▶ _Problem requirements_
Leaving the images aside, print every record in the material exactly.

Recorded data Block Start

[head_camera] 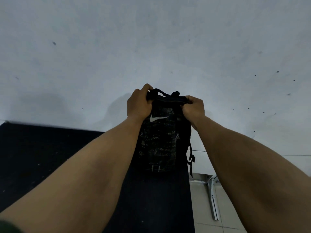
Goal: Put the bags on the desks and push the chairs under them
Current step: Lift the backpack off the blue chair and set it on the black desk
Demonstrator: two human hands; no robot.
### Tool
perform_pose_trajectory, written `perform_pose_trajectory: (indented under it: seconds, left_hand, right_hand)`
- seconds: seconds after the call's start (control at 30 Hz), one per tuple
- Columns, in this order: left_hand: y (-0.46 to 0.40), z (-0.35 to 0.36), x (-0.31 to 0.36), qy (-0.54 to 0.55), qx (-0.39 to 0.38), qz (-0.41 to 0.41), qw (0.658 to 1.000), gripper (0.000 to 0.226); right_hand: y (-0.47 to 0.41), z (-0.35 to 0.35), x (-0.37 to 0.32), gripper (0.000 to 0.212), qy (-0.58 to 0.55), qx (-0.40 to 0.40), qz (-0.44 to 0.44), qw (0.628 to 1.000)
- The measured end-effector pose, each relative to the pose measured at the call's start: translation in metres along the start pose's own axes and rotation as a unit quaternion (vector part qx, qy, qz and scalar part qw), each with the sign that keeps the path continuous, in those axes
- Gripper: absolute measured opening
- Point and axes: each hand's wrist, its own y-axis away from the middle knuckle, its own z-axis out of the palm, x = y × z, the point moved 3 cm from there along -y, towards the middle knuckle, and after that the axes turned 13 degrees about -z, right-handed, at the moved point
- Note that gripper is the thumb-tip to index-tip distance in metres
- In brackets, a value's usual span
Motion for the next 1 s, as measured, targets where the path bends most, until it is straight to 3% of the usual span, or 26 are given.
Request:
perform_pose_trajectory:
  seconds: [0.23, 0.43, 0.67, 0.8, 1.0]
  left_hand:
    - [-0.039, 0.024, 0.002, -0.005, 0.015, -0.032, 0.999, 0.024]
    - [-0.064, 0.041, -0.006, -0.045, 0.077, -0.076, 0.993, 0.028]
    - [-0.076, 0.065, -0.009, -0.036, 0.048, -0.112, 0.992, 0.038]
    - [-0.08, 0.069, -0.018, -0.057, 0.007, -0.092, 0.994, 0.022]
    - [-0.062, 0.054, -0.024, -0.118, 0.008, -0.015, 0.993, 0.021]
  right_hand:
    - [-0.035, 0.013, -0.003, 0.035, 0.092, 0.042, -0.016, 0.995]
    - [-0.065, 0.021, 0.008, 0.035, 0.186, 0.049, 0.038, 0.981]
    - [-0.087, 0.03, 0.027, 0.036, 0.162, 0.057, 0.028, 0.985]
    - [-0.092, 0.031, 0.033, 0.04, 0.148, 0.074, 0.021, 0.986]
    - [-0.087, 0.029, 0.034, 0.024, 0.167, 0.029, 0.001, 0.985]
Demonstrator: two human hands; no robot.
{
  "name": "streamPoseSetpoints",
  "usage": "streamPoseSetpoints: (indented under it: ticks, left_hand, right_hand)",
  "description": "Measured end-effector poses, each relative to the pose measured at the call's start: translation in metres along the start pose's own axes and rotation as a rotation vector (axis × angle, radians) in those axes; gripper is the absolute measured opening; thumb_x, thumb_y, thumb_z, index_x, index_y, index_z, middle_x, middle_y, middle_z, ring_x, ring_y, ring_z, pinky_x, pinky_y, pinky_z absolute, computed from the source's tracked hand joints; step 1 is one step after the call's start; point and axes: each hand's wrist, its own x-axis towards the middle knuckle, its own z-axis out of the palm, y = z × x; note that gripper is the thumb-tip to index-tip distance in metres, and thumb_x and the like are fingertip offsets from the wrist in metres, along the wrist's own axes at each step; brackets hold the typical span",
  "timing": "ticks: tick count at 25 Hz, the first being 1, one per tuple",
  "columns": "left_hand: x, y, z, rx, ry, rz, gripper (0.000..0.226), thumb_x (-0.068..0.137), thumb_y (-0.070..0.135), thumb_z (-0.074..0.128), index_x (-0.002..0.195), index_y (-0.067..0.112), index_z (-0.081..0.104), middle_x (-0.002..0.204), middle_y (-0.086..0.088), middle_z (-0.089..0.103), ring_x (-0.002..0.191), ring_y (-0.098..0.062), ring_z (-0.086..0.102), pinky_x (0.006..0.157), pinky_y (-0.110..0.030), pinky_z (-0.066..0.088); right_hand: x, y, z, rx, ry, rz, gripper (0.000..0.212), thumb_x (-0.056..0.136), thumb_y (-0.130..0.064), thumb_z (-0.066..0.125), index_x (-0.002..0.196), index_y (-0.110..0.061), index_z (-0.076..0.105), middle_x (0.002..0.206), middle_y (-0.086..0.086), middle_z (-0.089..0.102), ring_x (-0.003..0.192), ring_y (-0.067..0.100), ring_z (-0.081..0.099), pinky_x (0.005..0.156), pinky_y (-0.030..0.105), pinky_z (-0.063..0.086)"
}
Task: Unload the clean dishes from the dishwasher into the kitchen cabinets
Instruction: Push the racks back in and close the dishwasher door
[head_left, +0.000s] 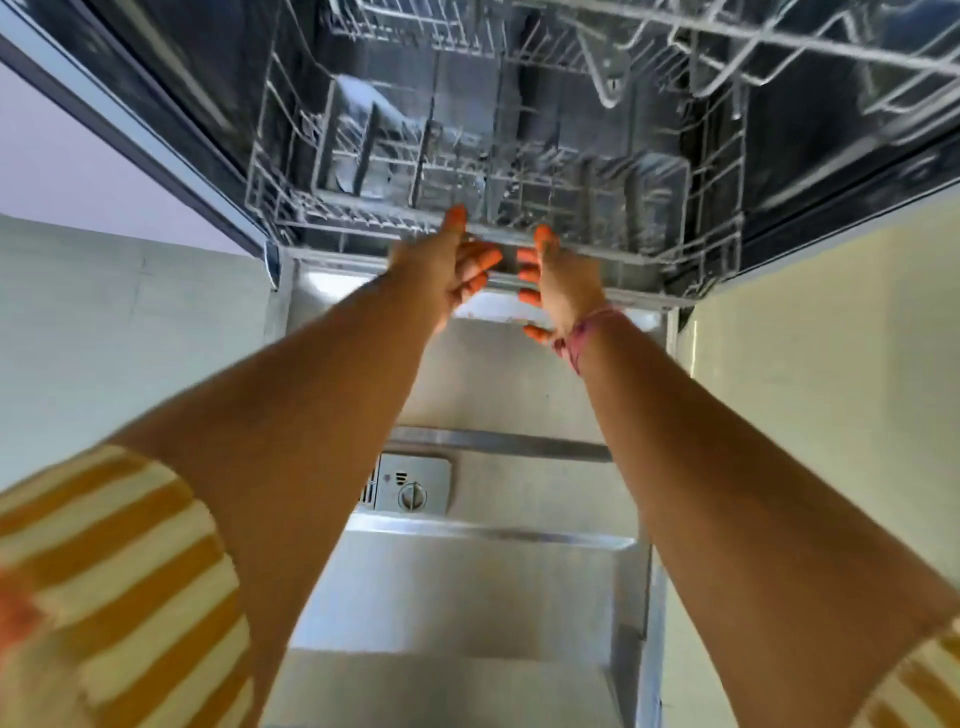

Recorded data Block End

▶ _Expected output_
[head_camera] 
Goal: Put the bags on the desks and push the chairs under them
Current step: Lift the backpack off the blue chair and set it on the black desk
Demonstrator: two human hands; no robot.
### Tool
perform_pose_trajectory, written `perform_pose_trajectory: (indented under it: seconds, left_hand, right_hand)`
- seconds: seconds after the call's start (control at 30 Hz), one per tuple
- Columns, in this order: left_hand: y (-0.46 to 0.40), z (-0.35 to 0.36), x (-0.31 to 0.36), qy (-0.54 to 0.55), qx (-0.39 to 0.38), qz (-0.41 to 0.41), qw (0.658 to 1.000), gripper (0.000 to 0.226); right_hand: y (-0.47 to 0.41), z (-0.35 to 0.35), x (-0.37 to 0.32), gripper (0.000 to 0.212), qy (-0.58 to 0.55), qx (-0.40 to 0.40), qz (-0.44 to 0.44), qw (0.628 to 1.000)
- The measured end-effector pose, each relative to the pose measured at the call's start: translation in metres along the start pose's own axes and rotation as a unit quaternion (vector part qx, qy, qz and scalar part qw), each with the sign that keeps the path continuous, in those axes
- Gripper: absolute measured opening
- Point and axes: each hand's wrist, its own y-axis away from the middle knuckle, its own z-axis out of the palm, x = y × z, the point moved 3 cm from there along -y, towards the middle knuckle, and after that the axes turned 13 degrees about -z, right-handed, at the moved point
- Note that gripper is the thumb-tip to index-tip distance in metres
- In brackets, a value's usual span
Motion for the next 1 s, as measured, targets where the path bends most, until it is straight to 3% of the usual span, or 26 are given.
Request:
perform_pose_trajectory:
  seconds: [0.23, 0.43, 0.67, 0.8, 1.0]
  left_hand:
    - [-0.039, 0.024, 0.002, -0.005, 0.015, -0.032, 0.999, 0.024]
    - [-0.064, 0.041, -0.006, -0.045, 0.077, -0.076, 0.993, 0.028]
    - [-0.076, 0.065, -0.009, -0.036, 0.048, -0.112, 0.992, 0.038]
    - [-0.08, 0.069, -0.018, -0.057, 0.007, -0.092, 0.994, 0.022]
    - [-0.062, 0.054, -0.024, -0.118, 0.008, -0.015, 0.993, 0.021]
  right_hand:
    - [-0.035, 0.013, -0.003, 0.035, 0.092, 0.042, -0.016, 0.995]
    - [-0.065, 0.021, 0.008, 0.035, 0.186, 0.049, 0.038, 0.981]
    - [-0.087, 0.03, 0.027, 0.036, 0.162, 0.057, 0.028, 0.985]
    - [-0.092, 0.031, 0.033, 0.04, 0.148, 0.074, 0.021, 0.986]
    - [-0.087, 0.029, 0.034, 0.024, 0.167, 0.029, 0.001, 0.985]
Demonstrator: two human hands; no robot.
{
  "name": "streamPoseSetpoints",
  "usage": "streamPoseSetpoints: (indented under it: ticks, left_hand, right_hand)",
  "description": "Measured end-effector poses, each relative to the pose measured at the call's start: translation in metres along the start pose's own axes and rotation as a rotation vector (axis × angle, radians) in those axes; gripper is the absolute measured opening; thumb_x, thumb_y, thumb_z, index_x, index_y, index_z, middle_x, middle_y, middle_z, ring_x, ring_y, ring_z, pinky_x, pinky_y, pinky_z absolute, computed from the source's tracked hand joints; step 1 is one step after the call's start; point and axes: each hand's wrist, its own x-axis towards the middle knuckle, its own z-axis out of the palm, y = z × x; note that gripper is the thumb-tip to index-tip distance in metres, and thumb_x and the like are fingertip offsets from the wrist in metres, along the wrist's own axes at each step; brackets hold the typical span",
  "timing": "ticks: tick count at 25 Hz, the first being 1, one per tuple",
  "columns": "left_hand: x, y, z, rx, ry, rz, gripper (0.000..0.226), thumb_x (-0.068..0.137), thumb_y (-0.070..0.135), thumb_z (-0.074..0.128), index_x (-0.002..0.195), index_y (-0.067..0.112), index_z (-0.081..0.104), middle_x (-0.002..0.204), middle_y (-0.086..0.088), middle_z (-0.089..0.103), ring_x (-0.002..0.191), ring_y (-0.098..0.062), ring_z (-0.086..0.102), pinky_x (0.006..0.157), pinky_y (-0.110..0.030), pinky_z (-0.066..0.088); right_hand: x, y, z, rx, ry, rz, gripper (0.000..0.212), thumb_x (-0.056..0.136), thumb_y (-0.130..0.064), thumb_z (-0.066..0.125), index_x (-0.002..0.196), index_y (-0.110..0.061), index_z (-0.076..0.105), middle_x (0.002..0.206), middle_y (-0.086..0.086), middle_z (-0.089..0.102), ring_x (-0.003..0.192), ring_y (-0.067..0.100), ring_z (-0.081..0.099), pinky_x (0.005..0.156), pinky_y (-0.030..0.105), pinky_z (-0.063..0.086)"
}
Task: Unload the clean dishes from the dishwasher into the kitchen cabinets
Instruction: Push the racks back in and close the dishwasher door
[head_left, +0.000s] 

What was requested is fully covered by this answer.